Le nouveau contexte politique régional affecte aussi les deux projets orientés à droite. Caracas a rétabli des relations avec Bogotá, Brasilia et toutes les capitales de la nouvelle carte progressiste. Les insurgés boliviens pâtissent aussi de ce déclin de la restauration conservatrice. Macri a suspendu sa fourniture d’armes et le soutien qu’apportait Bolsonaro s’est interrompu. Ils conservent le soutien du trumpisme et de ses partisans mais Biden a entériné l’échec d’Añez.

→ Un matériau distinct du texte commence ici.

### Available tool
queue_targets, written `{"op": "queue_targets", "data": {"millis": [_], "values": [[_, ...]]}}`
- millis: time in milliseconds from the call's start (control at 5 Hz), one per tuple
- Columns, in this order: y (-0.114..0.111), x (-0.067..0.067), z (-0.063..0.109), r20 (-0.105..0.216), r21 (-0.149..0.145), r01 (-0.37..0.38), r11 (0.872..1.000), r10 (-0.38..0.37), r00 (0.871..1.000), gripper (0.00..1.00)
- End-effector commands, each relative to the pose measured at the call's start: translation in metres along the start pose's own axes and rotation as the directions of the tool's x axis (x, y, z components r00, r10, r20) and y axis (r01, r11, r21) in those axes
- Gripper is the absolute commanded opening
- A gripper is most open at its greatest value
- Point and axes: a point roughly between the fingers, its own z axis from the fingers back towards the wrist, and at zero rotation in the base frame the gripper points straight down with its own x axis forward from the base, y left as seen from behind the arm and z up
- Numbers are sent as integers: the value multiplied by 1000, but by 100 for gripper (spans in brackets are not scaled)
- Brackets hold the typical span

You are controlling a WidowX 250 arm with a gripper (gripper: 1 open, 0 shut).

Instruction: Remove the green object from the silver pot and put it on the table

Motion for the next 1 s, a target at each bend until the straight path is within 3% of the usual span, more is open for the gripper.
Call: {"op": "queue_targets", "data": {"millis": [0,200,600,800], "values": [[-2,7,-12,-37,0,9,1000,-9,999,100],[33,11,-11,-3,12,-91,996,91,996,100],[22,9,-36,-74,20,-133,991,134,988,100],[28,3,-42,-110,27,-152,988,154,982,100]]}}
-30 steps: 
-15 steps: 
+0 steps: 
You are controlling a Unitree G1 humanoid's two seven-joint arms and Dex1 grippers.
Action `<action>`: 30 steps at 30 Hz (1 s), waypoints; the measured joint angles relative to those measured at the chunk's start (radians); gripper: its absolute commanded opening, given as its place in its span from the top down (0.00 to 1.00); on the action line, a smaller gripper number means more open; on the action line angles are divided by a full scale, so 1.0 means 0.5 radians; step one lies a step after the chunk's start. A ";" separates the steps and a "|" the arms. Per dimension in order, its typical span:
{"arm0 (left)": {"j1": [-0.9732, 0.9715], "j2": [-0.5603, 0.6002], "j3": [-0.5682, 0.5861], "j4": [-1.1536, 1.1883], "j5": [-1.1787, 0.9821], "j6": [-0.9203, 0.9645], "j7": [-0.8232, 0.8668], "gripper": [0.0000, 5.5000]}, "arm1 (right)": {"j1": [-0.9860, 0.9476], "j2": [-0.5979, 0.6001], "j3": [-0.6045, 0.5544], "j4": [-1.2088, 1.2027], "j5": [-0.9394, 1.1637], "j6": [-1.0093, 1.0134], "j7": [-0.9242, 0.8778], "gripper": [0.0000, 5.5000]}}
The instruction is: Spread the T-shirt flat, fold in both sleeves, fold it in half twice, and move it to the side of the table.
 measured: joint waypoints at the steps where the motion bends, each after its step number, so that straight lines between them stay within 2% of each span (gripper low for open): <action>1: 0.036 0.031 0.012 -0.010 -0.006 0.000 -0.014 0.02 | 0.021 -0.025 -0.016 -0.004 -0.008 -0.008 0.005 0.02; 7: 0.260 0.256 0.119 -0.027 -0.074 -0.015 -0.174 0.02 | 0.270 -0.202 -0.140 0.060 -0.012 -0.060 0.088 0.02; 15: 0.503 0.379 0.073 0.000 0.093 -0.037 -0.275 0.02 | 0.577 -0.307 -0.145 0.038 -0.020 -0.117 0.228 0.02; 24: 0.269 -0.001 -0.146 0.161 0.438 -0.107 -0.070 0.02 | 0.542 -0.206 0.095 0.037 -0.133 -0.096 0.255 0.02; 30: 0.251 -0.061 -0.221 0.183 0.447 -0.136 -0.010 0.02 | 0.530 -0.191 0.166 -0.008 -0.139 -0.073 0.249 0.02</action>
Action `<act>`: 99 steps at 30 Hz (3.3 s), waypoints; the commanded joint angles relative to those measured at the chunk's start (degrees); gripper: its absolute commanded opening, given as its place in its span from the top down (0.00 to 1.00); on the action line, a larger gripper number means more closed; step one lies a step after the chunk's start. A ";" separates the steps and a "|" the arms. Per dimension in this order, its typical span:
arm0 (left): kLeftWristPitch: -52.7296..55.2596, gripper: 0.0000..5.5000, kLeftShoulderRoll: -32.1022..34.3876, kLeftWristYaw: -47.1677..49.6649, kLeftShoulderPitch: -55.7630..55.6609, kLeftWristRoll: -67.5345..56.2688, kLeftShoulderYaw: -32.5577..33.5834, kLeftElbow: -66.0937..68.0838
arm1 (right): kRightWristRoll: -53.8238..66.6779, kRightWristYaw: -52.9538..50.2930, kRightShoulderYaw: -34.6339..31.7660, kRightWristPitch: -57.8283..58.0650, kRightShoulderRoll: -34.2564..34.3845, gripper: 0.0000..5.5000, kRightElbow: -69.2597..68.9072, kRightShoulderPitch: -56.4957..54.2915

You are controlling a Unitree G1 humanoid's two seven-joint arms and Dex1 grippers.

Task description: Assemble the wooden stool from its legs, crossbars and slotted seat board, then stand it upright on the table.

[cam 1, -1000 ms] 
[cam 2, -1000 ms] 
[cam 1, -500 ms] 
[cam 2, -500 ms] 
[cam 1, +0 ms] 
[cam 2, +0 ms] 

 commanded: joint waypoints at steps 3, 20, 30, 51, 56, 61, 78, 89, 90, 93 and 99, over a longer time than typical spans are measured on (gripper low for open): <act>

Un certain nombre de similitudes et de différences existent entre le Venezuela et la Bolivie pour ce qui est de la résistance dont ont fait preuve les deux gouvernements contre les insurgés. Le chavisme a toujours eu une riposte frontale contre ses ennemis. Le MAS n’a pas fait preuve de la même radicalité mais quand il en a pris la décision il a obtenu les mêmes succès que ses homologues bolivariens.

Au coup d’État de 2019 Evo a répondu par des concessions et des hésitations qui ont facilité l’insurrection droitière. Arce, face aux provocations de Santa Cruz a fait preuve de la même indécision jusqu’à ce qu’elle prenne la décision audacieuse d’arrêter Camacho et de le transférer à La Paz. Cette manœuvre a provoqué une forte contre-offensive et la victoire sur les insurgés qui s’en est suivi. Ce type de manœuvre ressemble fort à la politique active qu’applique le chavisme pour neutraliser les escuálidos. Avec l’arrestation de Camacho, le gouvernement du MAS peut faire aboutir les procès des responsables des massacres perpétrés par l’armée en 2019. Les tribunaux ont déjà infligé une peine de 10 ans de prison à Añez. C’est de cette manière que pourrait s’opérer l’épuration des forces armées et s’instaurer le principe de « Jamais plus » contre toute tentative de coup d’État, ce qui en Argentine a fait taire ces séditions.

Contrepoints en économie

La Bolivie n’a pas subi la catastrophe économique dont a souffert le Venezuela. Au contraire, dans ce domaine elle a connu des réussites inégalées dans le reste de la région. Elle a instauré un modèle qui a permis la dé-dollarisation rapide avec l’augmentation de la consommation qui en a découlé et l’accroissement de l’investissement. L’extrême pauvreté a diminué de 38,2% (en2005) à 15,2% (en 2018) et le PIB per capita est passé de 1.037 à 3.390 dollars. Les revenus des secteurs intermédiaires ont augmenté ainsi que le pouvoir d’achat, grâce à une politique basée sur la nationalisation du pétrole (Katz, 2021).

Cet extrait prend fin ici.